**Data items:**
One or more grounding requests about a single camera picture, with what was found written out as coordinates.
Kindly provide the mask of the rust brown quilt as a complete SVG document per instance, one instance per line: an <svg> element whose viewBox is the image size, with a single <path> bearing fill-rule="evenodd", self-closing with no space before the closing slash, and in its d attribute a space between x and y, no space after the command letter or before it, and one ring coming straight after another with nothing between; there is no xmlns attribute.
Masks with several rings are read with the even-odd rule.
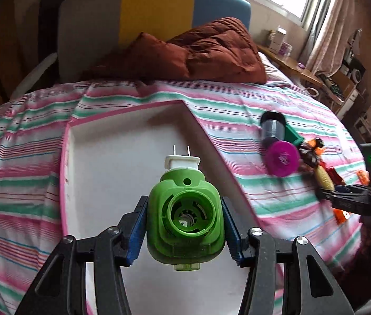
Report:
<svg viewBox="0 0 371 315"><path fill-rule="evenodd" d="M143 82L267 82L256 44L242 21L233 17L211 21L168 41L142 32L127 48L99 59L85 76Z"/></svg>

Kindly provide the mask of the pink-edged white tray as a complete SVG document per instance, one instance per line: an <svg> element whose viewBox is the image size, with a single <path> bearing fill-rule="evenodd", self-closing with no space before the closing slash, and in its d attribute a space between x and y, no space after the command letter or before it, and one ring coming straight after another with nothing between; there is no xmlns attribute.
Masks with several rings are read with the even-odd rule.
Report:
<svg viewBox="0 0 371 315"><path fill-rule="evenodd" d="M199 157L206 179L255 224L241 187L187 106L157 102L68 125L60 175L64 234L83 239L118 224L159 182L173 153ZM122 271L133 314L237 314L247 275L228 250L197 271L178 272L142 248Z"/></svg>

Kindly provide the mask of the orange plastic piece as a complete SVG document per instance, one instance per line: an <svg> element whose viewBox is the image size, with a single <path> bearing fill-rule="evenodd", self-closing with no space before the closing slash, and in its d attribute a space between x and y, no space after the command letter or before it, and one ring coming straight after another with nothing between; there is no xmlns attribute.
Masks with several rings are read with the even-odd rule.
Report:
<svg viewBox="0 0 371 315"><path fill-rule="evenodd" d="M361 183L361 185L363 185L363 186L369 185L370 179L369 179L369 173L367 171L358 170L357 171L357 177L358 177L359 182Z"/></svg>

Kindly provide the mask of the dark brown fluted mould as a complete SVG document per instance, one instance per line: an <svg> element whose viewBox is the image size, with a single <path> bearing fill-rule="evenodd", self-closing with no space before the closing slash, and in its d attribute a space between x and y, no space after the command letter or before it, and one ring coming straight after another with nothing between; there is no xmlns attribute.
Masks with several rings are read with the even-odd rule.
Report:
<svg viewBox="0 0 371 315"><path fill-rule="evenodd" d="M324 151L324 142L317 137L309 141L303 141L297 148L300 154L301 170L314 172L320 165L321 155Z"/></svg>

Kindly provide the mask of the grey jar black lid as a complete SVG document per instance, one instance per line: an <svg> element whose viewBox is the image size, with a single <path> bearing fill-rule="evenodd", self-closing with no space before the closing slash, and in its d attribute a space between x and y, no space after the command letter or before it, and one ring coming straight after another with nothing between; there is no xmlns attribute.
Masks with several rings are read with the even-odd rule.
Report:
<svg viewBox="0 0 371 315"><path fill-rule="evenodd" d="M268 110L260 118L262 146L267 149L276 141L285 138L285 116L276 111Z"/></svg>

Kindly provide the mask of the red plastic block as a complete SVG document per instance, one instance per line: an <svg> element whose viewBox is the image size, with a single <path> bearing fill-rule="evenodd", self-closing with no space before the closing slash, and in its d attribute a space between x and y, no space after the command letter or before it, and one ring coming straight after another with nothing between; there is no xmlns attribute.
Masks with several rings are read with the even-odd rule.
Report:
<svg viewBox="0 0 371 315"><path fill-rule="evenodd" d="M344 179L340 177L340 175L338 174L338 172L336 171L334 167L327 167L325 170L328 173L334 185L338 185L338 186L345 185Z"/></svg>

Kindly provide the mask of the striped bed sheet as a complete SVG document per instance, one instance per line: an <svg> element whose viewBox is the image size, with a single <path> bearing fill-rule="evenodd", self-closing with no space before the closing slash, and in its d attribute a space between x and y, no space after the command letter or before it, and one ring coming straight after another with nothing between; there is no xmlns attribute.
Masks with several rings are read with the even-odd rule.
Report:
<svg viewBox="0 0 371 315"><path fill-rule="evenodd" d="M273 109L303 137L324 141L323 160L357 182L362 154L338 118L286 80L263 85L195 82L84 81L55 85L0 106L0 314L13 314L61 238L59 171L66 125L104 112L180 99L190 108L271 234L307 236L331 267L341 269L360 243L360 224L338 225L315 197L314 180L270 176L258 136Z"/></svg>

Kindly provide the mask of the pink curtain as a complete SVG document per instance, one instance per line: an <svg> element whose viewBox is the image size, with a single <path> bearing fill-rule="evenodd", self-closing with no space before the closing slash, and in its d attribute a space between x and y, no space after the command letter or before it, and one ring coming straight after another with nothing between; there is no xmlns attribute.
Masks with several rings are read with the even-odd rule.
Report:
<svg viewBox="0 0 371 315"><path fill-rule="evenodd" d="M307 60L317 74L333 75L340 68L349 37L354 33L355 0L331 0L320 34Z"/></svg>

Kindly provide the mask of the magenta funnel cup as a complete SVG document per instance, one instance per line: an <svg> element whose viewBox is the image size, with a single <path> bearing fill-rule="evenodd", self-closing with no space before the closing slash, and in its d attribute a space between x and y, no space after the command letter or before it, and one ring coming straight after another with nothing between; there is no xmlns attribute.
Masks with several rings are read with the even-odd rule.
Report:
<svg viewBox="0 0 371 315"><path fill-rule="evenodd" d="M298 170L300 153L293 144L279 140L265 151L264 162L270 175L284 178Z"/></svg>

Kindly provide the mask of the grey yellow blue headboard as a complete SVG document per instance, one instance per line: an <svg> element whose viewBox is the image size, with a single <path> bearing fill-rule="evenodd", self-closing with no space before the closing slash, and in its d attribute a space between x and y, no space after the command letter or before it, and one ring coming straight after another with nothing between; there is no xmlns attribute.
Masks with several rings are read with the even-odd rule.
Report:
<svg viewBox="0 0 371 315"><path fill-rule="evenodd" d="M250 25L246 0L65 0L59 8L57 55L62 82L82 72L115 48L125 48L139 33L167 41L223 17Z"/></svg>

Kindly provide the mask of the white box on table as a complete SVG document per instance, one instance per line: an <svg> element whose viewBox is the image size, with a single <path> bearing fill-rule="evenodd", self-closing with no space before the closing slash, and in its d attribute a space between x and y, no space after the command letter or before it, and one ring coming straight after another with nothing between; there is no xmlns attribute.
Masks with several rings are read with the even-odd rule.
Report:
<svg viewBox="0 0 371 315"><path fill-rule="evenodd" d="M287 31L282 27L270 31L267 37L267 47L270 52L281 57L289 57L292 52L292 45L285 41Z"/></svg>

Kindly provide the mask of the green plastic stand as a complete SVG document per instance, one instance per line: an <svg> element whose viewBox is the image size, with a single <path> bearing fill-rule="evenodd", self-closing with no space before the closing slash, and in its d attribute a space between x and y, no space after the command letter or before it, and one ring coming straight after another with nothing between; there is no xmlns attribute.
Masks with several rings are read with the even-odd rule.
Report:
<svg viewBox="0 0 371 315"><path fill-rule="evenodd" d="M286 123L284 140L298 147L305 139L289 123Z"/></svg>

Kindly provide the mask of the green plug-in device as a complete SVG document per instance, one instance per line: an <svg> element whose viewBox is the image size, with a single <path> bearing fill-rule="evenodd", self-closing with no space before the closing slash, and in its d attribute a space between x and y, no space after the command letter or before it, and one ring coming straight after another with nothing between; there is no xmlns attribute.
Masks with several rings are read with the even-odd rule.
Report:
<svg viewBox="0 0 371 315"><path fill-rule="evenodd" d="M225 245L220 194L199 169L200 158L173 146L165 173L148 197L146 240L149 253L181 272L196 271Z"/></svg>

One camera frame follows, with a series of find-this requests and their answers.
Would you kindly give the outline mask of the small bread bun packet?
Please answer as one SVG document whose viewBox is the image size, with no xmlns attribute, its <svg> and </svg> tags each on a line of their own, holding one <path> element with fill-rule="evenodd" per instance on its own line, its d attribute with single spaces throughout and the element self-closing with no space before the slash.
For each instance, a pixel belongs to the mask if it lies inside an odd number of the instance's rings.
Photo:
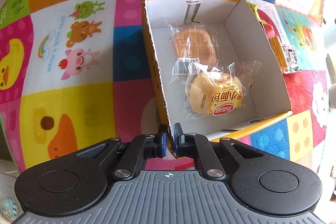
<svg viewBox="0 0 336 224">
<path fill-rule="evenodd" d="M 244 61 L 210 66 L 198 59 L 179 58 L 171 72 L 171 85 L 184 86 L 186 119 L 218 117 L 245 105 L 262 63 Z"/>
</svg>

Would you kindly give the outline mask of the yellow cardboard box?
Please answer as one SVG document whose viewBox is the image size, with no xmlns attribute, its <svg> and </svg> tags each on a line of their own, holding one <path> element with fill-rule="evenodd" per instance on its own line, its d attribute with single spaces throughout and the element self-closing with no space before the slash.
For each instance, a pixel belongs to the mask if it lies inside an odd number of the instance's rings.
<svg viewBox="0 0 336 224">
<path fill-rule="evenodd" d="M 142 0 L 142 30 L 161 121 L 240 139 L 292 113 L 257 9 L 248 0 Z"/>
</svg>

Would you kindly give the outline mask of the brown cake packet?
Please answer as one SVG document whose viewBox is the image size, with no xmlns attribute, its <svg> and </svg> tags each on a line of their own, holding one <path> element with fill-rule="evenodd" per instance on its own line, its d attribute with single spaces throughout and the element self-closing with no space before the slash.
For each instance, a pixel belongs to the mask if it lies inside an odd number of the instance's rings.
<svg viewBox="0 0 336 224">
<path fill-rule="evenodd" d="M 192 63 L 214 67 L 219 64 L 217 33 L 203 24 L 173 23 L 167 21 L 170 40 L 177 58 L 172 75 L 189 75 L 193 72 Z"/>
</svg>

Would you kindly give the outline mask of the biscuit stick packet pink cap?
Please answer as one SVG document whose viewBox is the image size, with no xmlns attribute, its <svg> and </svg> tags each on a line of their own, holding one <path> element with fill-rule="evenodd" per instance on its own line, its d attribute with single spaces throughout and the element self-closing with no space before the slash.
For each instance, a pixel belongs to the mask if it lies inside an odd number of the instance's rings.
<svg viewBox="0 0 336 224">
<path fill-rule="evenodd" d="M 288 65 L 286 63 L 280 38 L 275 34 L 274 29 L 271 25 L 263 24 L 263 27 L 270 43 L 270 47 L 272 48 L 274 56 L 276 57 L 280 71 L 282 74 L 284 74 L 288 70 Z"/>
</svg>

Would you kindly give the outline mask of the green white snack packet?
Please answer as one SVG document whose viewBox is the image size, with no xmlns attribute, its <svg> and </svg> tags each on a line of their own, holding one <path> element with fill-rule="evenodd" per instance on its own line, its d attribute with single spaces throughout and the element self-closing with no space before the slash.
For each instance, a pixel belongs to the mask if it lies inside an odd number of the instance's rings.
<svg viewBox="0 0 336 224">
<path fill-rule="evenodd" d="M 292 45 L 283 44 L 282 51 L 285 57 L 285 74 L 300 72 L 301 68 L 297 59 L 295 48 Z"/>
</svg>

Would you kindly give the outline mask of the colourful cartoon play mat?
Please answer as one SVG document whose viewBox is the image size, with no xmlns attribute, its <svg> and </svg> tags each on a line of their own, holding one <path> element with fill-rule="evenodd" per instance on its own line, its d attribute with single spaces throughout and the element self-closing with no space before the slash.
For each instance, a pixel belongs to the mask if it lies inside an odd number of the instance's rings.
<svg viewBox="0 0 336 224">
<path fill-rule="evenodd" d="M 328 109 L 319 26 L 324 0 L 248 0 L 295 48 L 282 74 L 292 113 L 239 140 L 318 171 Z M 161 121 L 142 0 L 7 0 L 1 8 L 1 122 L 19 171 Z"/>
</svg>

**Instructions to follow:** Each line of the entries that contains "green" counts once; state the total as a bare number.

**Exercise answer:** 3